Jiaji Huang
Jiaji Huang

Reputation: 331

Python Dump YAML Using Double Quotes Around Strings

In Python 3.5, I have the following dictionary to be dumped into a .yaml file.

D={'name': 'mydata', value: {'x': 1, 'y': 2, 'z':3}}

When I run the following code:

import ruamel
import ruamel.yaml as yaml
D={'name': 'mydata', 'value': {'x': 1, 'y': 2, 'z':3}}
yaml.round_trip_dump(D, open('my_yaml.yaml', 'w'),
                     default_flow_style=False, indent=4)

The resulting my_yaml.yaml looks like the following:

name: mydata                                                                    
value:                                                                     
    z: 3                                                                     
    x: 1                                                                   
    y: 2

My question is, is there a handy way to write double quotes around mydata, i.e., instead of name: mydata, it is written as name: "mydata"

Upvotes: 3

Views: 3507

Answers (1)

Anthon
Anthon

Reputation: 76578

There is a relatively easy way to do this:

import sys
import ruamel.yaml

S = ruamel.yaml.scalarstring.DoubleQuotedScalarString
D = {'name': S('mydata'), 'value': {'x': 1, 'y': 2, 'z':3}}

yaml = ruamel.yaml.YAML()
yaml.indent(mapping=4)
yaml.dump(D, sys.stdout)

that last three lines, using an instance of YAML, is the newer way of doing:

ruamel.yaml.round_trip_dump(D, sys.stdout, indent=4)

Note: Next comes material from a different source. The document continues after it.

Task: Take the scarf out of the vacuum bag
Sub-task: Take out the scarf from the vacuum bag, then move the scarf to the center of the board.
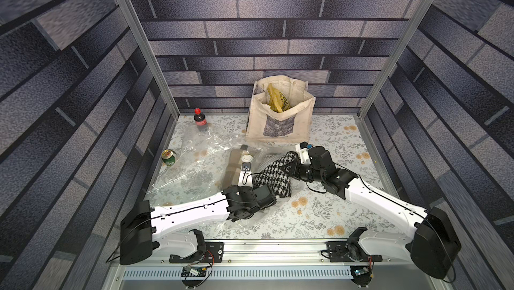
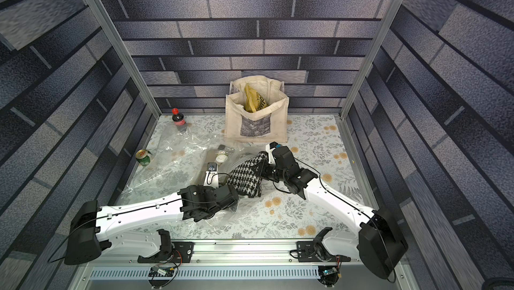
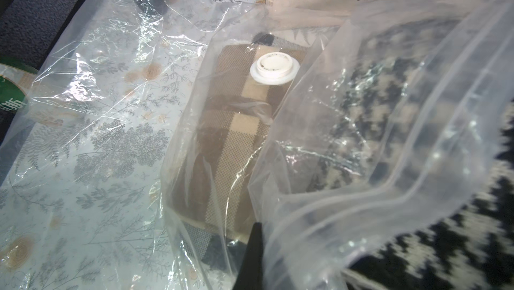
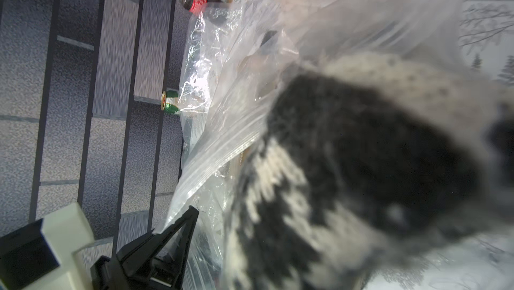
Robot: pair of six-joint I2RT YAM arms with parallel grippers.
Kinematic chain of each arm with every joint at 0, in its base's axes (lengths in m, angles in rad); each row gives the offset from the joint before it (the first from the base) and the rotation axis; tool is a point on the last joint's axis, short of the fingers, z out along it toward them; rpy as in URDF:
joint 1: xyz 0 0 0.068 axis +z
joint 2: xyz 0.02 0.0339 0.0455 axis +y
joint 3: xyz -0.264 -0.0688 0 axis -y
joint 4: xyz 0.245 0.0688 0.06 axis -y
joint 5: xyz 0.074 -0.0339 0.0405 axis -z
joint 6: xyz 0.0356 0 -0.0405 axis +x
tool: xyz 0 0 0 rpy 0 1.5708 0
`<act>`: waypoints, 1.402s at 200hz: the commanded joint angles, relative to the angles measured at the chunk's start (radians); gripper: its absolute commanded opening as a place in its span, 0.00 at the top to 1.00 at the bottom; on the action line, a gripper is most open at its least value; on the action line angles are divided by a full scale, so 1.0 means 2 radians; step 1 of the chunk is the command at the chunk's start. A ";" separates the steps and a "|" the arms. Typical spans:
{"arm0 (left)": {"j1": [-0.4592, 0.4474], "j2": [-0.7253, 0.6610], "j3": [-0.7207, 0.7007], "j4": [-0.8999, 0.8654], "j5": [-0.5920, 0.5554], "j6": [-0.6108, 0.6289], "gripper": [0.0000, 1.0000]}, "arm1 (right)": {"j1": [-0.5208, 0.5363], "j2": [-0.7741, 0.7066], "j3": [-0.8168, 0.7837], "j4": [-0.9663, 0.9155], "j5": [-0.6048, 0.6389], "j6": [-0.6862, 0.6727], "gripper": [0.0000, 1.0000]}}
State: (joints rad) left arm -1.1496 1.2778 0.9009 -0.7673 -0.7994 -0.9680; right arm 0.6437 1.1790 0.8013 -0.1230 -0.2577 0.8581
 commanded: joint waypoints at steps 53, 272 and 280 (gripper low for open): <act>0.012 0.032 0.024 0.023 0.021 0.037 1.00 | -0.126 -0.099 -0.029 -0.225 0.068 -0.033 1.00; 0.023 -0.012 -0.007 0.043 0.033 0.051 1.00 | -0.330 0.164 0.056 -0.243 0.158 -0.002 1.00; 0.023 -0.011 -0.006 0.045 0.035 0.051 1.00 | -0.335 0.175 0.062 -0.234 0.160 0.006 1.00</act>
State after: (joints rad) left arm -1.1046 1.2510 0.8791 -0.6750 -0.7307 -0.8925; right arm 0.0025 1.4715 0.8795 -0.6674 0.0769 0.8200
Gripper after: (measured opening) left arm 0.041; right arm 0.099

Using the new API, you can give a different indent value for your sequences.

Either way, the above gives you:

name: "mydata"
value:
    x: 1
    y: 2
    z: 3

There is no need to explicitly do default_flow_style=False when using ruamel.yamls round-trip-mode.


The DoubleQuotedScalarString, a subclass of str, is what is used to store "mydata" if you load your preferred output, while preserving quotes:

yaml.preserve_quotes = True
data = yaml.load("""\
name: "mydata"
value:
    x: 1
    y: 2
    z: 3
""")
print(type(data['name']))

gives:

<class 'ruamel.yaml.scalarstring.DoubleQuotedScalarString'>

If your output round-trips correctly, it is always a good idea to inspect the data structure ruamel.yaml loads, whether it is for double quotes, block style literal scalars, hexadecimal ints or comment preservation.
The library does a lot behind the scenes for which there is no documentation, and the library's author is probably too lazy to provide more of it.